Un à un, les canots sagement rangés sur un terre-plein à proximité de la plage sont mis à l’eau dans la baie de N’Gor. Ils vont être remorqués à quelques milles de là dans l’anse Bernard, d’où partira la course dimanche à 10 heures. L’ambiance est décontractée à Dakar, le soleil omniprésent et la température douce. Le top départ, c’est donc bientôt pour notre enseignant vénissian, Jean-Christophe Lagrange.
Les 23 navigateurs achèvent la préparation des canots, équipés en matériels divers de navigation et de sécurité.
Un poids multiplié par deux. Le règlement de la course impose un matériel de navigation et de sécurité conséquent, pour ces canots à rames de 8 m de long. Un matériel comparable à ce qui est exigé pour les courses à la voile, notamment côté sécurité : combinaison de survie, balise de détresse, avertisseur radar, iridium secondaire… À cela s’ajoutent des équipements complémentaires propres à la Bouvet Guyane : 2 paires d’avirons de secours, 1 jeu de dames de nage, 1 siège coulissant, 1 cerf-volant stocké dans un sac plombé, un dessalinisateur à main, l’airbag de redressement… Additionner la nourriture et l’eau et… le poids du canot prêt à traverser l’Atlantique approche les  1 000 kg, soit le double du canot lège. Au départ !

Un canot insubmersible et auto-redressable.  Après le retour de l’édition 2009, plusieurs solutions techniques ont été mises à l’étude dans le but de permettre au skipper de remettre son bateau à l’endroit par ses propres moyens et sans aide extérieure, le bateau devant toujours rester totalement étanche. Ainsi naquit l’airbag qui donne le coup de rein indispensable à la remise à l’endroit du canot quand celui-ci a chaviré.

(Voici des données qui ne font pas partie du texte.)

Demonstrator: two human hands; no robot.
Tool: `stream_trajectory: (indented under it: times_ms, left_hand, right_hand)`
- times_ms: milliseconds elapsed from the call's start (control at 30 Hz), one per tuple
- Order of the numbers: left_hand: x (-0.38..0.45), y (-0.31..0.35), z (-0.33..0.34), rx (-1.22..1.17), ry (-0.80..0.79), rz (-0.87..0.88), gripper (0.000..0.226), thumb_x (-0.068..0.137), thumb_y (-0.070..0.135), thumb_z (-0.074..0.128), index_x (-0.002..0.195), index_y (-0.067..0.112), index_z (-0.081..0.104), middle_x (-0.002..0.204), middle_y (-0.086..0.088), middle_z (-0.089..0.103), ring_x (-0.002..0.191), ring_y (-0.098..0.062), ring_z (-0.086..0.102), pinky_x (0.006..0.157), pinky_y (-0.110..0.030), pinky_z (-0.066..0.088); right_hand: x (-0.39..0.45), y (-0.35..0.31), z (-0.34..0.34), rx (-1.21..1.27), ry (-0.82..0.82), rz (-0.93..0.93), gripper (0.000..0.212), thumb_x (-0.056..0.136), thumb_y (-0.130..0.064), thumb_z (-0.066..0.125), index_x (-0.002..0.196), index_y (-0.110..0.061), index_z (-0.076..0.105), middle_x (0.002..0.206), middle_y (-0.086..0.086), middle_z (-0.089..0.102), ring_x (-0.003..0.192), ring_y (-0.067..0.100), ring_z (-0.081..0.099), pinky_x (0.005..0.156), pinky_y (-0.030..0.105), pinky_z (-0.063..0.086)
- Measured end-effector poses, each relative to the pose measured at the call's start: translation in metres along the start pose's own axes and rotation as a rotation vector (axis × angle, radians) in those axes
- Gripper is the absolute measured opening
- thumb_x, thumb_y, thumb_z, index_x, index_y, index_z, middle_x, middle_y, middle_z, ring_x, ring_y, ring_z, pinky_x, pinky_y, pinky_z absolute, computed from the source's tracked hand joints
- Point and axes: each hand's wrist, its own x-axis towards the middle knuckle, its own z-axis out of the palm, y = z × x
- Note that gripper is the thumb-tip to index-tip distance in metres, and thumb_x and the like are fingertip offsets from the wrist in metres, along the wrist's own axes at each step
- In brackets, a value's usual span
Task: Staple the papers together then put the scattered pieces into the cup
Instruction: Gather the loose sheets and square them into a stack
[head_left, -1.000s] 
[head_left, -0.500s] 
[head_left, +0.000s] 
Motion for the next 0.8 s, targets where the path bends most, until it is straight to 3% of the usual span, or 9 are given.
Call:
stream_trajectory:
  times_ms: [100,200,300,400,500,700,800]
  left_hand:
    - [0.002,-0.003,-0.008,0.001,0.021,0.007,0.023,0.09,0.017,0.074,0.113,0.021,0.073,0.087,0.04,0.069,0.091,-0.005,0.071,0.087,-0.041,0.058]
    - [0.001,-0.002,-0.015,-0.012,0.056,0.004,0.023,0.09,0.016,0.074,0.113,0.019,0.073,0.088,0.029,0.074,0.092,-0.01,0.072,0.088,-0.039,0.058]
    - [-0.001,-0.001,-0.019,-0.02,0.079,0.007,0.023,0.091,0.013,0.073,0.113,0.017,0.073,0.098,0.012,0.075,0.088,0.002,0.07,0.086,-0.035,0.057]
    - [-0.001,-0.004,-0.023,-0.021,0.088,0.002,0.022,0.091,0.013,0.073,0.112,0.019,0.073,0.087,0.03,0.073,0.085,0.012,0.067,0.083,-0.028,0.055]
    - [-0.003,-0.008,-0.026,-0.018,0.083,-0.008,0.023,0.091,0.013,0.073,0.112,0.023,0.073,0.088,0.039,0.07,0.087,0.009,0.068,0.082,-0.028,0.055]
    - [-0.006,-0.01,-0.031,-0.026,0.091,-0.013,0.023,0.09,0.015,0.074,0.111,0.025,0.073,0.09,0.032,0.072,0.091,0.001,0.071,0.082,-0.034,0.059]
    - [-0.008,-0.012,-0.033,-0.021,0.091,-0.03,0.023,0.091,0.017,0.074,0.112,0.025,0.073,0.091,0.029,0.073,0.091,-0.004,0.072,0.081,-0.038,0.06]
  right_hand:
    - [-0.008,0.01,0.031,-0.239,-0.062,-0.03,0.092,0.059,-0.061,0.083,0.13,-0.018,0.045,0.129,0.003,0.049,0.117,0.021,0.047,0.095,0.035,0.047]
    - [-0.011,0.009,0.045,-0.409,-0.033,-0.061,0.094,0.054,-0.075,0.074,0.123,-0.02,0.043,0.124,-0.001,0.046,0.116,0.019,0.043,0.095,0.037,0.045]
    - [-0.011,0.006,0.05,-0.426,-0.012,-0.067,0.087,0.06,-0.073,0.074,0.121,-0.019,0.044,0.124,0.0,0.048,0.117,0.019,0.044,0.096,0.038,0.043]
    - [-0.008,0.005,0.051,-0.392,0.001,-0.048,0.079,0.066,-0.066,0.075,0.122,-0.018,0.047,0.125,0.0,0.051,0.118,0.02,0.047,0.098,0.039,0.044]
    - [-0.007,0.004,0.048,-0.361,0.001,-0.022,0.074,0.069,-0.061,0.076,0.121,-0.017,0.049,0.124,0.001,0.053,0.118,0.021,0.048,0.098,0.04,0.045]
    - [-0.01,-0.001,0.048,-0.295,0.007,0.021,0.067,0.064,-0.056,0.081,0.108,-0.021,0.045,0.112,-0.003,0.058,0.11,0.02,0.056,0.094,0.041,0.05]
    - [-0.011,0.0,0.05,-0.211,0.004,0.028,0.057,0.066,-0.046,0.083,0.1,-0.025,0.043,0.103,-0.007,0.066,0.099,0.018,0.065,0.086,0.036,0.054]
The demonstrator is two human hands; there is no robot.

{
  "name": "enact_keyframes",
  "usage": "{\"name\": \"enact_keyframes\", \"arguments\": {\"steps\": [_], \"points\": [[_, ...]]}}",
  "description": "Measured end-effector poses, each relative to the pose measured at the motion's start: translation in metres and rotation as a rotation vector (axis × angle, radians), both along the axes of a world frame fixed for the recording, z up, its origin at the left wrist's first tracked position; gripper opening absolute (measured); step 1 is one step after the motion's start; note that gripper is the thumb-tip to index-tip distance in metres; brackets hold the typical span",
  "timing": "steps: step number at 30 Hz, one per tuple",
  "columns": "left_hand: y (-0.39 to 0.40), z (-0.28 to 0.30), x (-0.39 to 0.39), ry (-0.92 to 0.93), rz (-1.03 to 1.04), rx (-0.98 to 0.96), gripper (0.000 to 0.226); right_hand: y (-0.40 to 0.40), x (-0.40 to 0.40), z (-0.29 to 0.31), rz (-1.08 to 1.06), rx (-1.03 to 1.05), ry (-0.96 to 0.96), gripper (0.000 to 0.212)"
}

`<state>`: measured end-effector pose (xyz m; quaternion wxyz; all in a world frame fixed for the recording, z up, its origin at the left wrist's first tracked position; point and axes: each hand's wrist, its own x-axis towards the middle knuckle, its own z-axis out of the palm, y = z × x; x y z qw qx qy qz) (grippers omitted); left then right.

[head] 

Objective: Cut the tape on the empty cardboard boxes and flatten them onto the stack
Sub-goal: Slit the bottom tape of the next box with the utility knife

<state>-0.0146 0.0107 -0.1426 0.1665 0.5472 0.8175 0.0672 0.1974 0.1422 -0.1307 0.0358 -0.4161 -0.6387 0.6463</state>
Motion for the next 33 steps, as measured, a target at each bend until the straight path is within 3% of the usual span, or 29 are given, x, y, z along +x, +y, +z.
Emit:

Ecologie. Le règlement de la course impose que le skipper « conserve à bord de son bateau l’ensemble des déchets non bio-dégradables, décrive lors des communications radio les qualités positives ou négatives de son environnement et signale l’intrusion d’éléments polluants liés à l’activité humaine ». Il lui aussi de participer aux expérimentations et analyses pouvant être entreprises durant la course, en accord avec des laboratoires nationaux.